Four high profile resignations have followed on the heels of Theresa May’s announcement that her cabinet has settled on a Brexit deal, with Labour claiming that the Conservative government is at risk of completely dissolving.

Shailesh Vara, the Minister of State at the Northern Ireland Office was the first top official to resign after the prime minister announced that her cabinet had reached a draft EU withdrawal agreement.

An hour after his announcement, Brexit Secretary Dominic Raab – the man charged with negotiating and finalizing the deal – said he was stepping down, stating that the Brexit deal in its current form suffers from deep flaws. Esther McVey, Secretary of State for Work and Pensions, submitted her letter of resignation shortly afterwards. More resignations have followed.

Labour’s shadow Cabinet Office minister, Jon Trickett, predicted that this is the beginning of the end for May’s government.

The government is falling apart before our eyes as for a second time the Brexit secretary has refused to back the prime minister’s Brexit plan. This so-called deal has unraveled before our eyes

Shailesh Vara: UK to be stuck in ‘a half-way house with no time limit’

Kicking off Thursday’s string of resignations, Vara didn’t mince words when describing his reservations about the cabinet-stamped Brexit deal.

Theresa May’s EU withdrawal agreement leaves the UK in a “halfway house with no time limit on when we will finally become a sovereign nation,” his letter of resignation states. Vara went on to warn that the draft agreement leaves a number of critical issues undecided, predicting that it “will take years to conclude” a trade deal with the bloc.

“We will be locked in a customs arrangement indefinitely, bound by rules determined by the EU over which we have no say,” he added.

Dominic Raab: Deal can’t be ‘reconciled’ with promises made to public

Announcing his resignation on Thursday morning, Brexit Secretary Dominic Raab tweeted: “I cannot in good conscience support the terms proposed for our deal with the EU.”

Raab claimed that the deal in its current form gives the EU veto power over the UK’s ability to annul the deal.
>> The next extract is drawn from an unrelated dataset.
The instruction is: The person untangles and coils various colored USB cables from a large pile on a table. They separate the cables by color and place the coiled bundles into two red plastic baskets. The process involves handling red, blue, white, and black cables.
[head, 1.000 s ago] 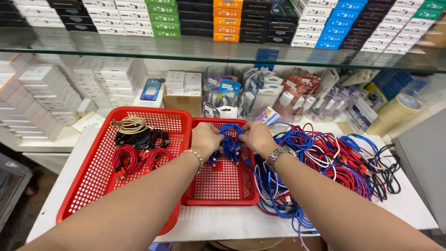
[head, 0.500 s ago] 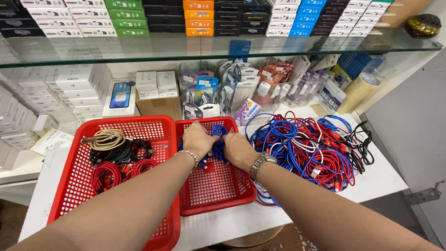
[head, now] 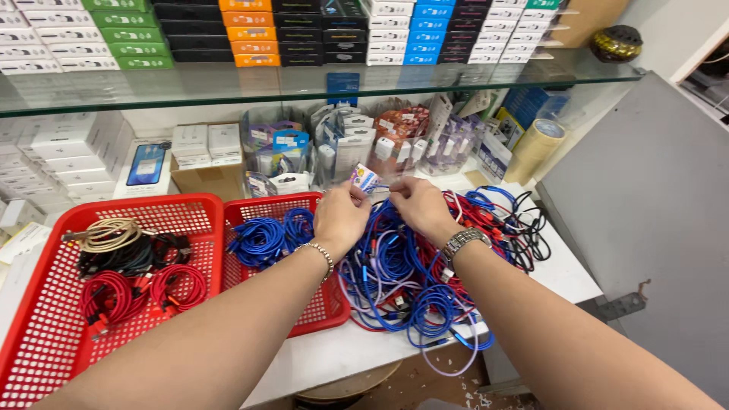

No democratic nation has ever signed up to be bound by such an extensive regime.

Former Conservative Party leader Iain Duncan Smith said that Raab’s resignation as Brexit secretary is “devastating” for May.

“It sounds like he has been ignored,” he told the BBC.

Raab’s departure will undoubtedly encourage other Brexit supporters to question the deal, political commentators have observed.

Esther McVey: Deal ‘does not honor’ Brexit referendum

Work and Pensions Secretary Esther McVey didn’t hold back when issuing her own letter of resignation. According to McVey, the deal “does not honour” the result of the Brexit referendum, in which a majority of Brits voted to leave the European Union.

Suella Braverman: ‘Unable to sincerely support’ deal

Suella Braverman, a junior minister in Britain’s Brexit ministry, issued her resignation on Thursday, saying that she couldn’t stomach the deal.

“I now find myself unable to sincerely support the deal agreed yesterday by cabinet,” she said in a letter posted on Twitter.

Suella Braverman, MP Parliamentary Under Secretary of State for the Department for Exiting the EU © Global Look Press / Joel Goodman
Braverman said that the deal is not what the British people voted for, and threatened to tear the country apart.

“It prevents an unequivocal exit from a customs union with the EU,” she said.